The cardinality or a relationship is the constraint on the mapping of the connected entities. It can be written as (min, max) or indicated through lines. The minimum is zero or one (most common) and the maximum is one or many (most common).
A one-to-one relationship associates a single entity with another single entity. A one-to-one relationship is indicated with a line with two vertical lines at the entity end or the text (1, 1). The vertical line furthest from the entity can be changed to a circle for an optional relationship.
A one-to-many relationship associates a single entity with at least one of another entity. The many part of a one-to-many relationship is indicated with three small branching lines at the end of the line at the entity end or the text (1, 1) on the one side and (1, m) on the many side.
A weak entity is an entity that cannot exist without another entity. It is indicated with a double-border around the relationship diamond and the entity that is dependent upon another entity.
An mandatory many-to-many can be indicated with (1, m) or with a many-to-many line with a vertical line before the three branching lines. An optional many-to-many can be indicated with (0, m) or a circle before the three branching lines.
An attribute is a characteristic of an entity or relationship. Sometimes an attribute is attached to an entity or relationship using a line and an oval, but many ER diagrams have a lot of entities so this can become crowded. In a crowded ER diagram attributes are not included. They are instead included in a second document called an attribute list.

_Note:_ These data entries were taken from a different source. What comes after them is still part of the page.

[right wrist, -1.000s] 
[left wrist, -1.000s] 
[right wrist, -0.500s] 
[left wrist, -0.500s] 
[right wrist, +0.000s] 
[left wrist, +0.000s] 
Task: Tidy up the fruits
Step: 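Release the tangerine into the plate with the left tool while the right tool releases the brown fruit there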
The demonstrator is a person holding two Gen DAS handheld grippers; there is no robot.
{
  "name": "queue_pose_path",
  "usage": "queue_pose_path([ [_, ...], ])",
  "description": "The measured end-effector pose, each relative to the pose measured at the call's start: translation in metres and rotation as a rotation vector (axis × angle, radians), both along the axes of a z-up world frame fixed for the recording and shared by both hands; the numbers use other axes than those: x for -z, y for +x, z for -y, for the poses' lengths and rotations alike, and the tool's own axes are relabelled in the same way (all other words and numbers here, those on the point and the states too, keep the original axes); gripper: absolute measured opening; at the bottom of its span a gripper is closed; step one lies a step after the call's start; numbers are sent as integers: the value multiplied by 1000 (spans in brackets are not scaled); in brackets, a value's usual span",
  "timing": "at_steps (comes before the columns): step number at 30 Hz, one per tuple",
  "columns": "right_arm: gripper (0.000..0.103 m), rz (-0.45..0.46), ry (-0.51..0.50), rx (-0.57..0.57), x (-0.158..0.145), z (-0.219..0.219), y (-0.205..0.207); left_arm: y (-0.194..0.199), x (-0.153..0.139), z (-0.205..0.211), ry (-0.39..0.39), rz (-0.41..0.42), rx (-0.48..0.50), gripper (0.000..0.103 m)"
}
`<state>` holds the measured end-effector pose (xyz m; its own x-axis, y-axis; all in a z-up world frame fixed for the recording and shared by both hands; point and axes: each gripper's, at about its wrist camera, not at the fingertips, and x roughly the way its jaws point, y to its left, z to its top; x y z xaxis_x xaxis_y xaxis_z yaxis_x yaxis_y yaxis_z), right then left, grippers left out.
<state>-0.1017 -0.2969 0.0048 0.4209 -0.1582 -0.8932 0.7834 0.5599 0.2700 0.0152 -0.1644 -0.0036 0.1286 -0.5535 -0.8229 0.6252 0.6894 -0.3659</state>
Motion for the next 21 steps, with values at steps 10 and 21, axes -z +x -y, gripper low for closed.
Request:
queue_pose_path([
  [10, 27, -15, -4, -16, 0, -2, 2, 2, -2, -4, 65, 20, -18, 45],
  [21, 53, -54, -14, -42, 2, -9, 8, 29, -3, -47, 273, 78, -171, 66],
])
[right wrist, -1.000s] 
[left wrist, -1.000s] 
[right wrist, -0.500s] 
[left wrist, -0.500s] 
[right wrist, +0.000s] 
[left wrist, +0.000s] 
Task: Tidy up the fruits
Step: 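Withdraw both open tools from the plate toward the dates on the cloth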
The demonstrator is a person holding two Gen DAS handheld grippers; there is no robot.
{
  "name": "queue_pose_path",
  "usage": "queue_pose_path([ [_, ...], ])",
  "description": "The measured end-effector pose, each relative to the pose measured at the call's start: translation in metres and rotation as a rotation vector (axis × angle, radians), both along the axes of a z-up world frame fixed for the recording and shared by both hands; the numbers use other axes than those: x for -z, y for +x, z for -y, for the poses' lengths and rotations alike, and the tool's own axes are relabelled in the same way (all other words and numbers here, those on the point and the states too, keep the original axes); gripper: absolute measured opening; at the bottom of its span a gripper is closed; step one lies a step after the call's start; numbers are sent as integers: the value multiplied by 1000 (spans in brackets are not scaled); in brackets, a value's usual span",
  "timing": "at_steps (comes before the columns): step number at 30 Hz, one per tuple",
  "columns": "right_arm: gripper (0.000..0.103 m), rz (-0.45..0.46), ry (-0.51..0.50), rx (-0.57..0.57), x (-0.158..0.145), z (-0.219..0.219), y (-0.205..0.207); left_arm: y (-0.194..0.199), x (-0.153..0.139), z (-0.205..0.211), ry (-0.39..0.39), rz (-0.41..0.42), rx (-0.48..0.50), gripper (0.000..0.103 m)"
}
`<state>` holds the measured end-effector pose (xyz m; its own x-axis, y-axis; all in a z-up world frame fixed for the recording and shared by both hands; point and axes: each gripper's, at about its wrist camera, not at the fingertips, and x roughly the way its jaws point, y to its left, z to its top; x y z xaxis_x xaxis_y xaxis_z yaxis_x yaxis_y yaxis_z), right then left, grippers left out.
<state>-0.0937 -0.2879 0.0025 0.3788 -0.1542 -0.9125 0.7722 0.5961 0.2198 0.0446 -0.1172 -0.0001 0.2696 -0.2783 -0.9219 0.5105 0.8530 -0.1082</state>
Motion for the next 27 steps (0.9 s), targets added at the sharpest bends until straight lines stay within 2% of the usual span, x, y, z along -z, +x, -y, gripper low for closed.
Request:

In the diagram below, the Student ID attribute is underlined indicating it is a key, which will be defined later; name is a descriptive of the entity Students; majors is a multivalued descriptive that has more than one value; and address is a composite attribute that has its own attributes.
An attribute on a relationship can only be associated with a many-to-many relationship. In the relationship below you must know the Student and the Course to access the Grade attribute.
A recursive relationship occurs when an entity is related to itself. A many-to-many recursive relationship is known as a network. In the example below, a person can have many relatives (or no relatives).
A one-to-many recursive relationship is known as a tree. In the example below, a department reports to a single department. A department may have zero, one, or more departments reporting to it.
Entities can have supertypes and subtypes just like classes in object-oriented programming languages like Java. A generalization subtype means an instance of the supertype cannot exist without being related to at least one instance of the subtype. The supertype is the union of the subtypes. In the example below, a person MUST be a Faculty, Student, or Staff.
A specialization subtype specializes the supertype so an instance of the supertype can exist without being related to any subtype. In the example below, a person CAN be a Faculty, Student, or Staff, but doesn't have to be any of them.
With overlapping subtype entities an instance of the supertype can be related to one or more of the subtypes. In the example below, a Person CAN be any combination of Faculty, Student, and Staff.
With disjoint subtype entities the supertype can only be an instance of ONE of the subtypes.
Combinations let you combine the inheritance subtypes:
- G/O: Generalization with overlapping subtypes
- G/D: Generalization with disjoint subtypes
- S/O: Specialization with overlapping subtypes
- S/D: Specialization with disjoint subtypes
In the example to the right, a Person MUST be ONE and ONLY ONE of either Faculty, Staff, or Student.
An aggregation is an is-part-of relationship, or ispo relationship. In the example below, a Car is made up of one hood, four wheels, and two doors.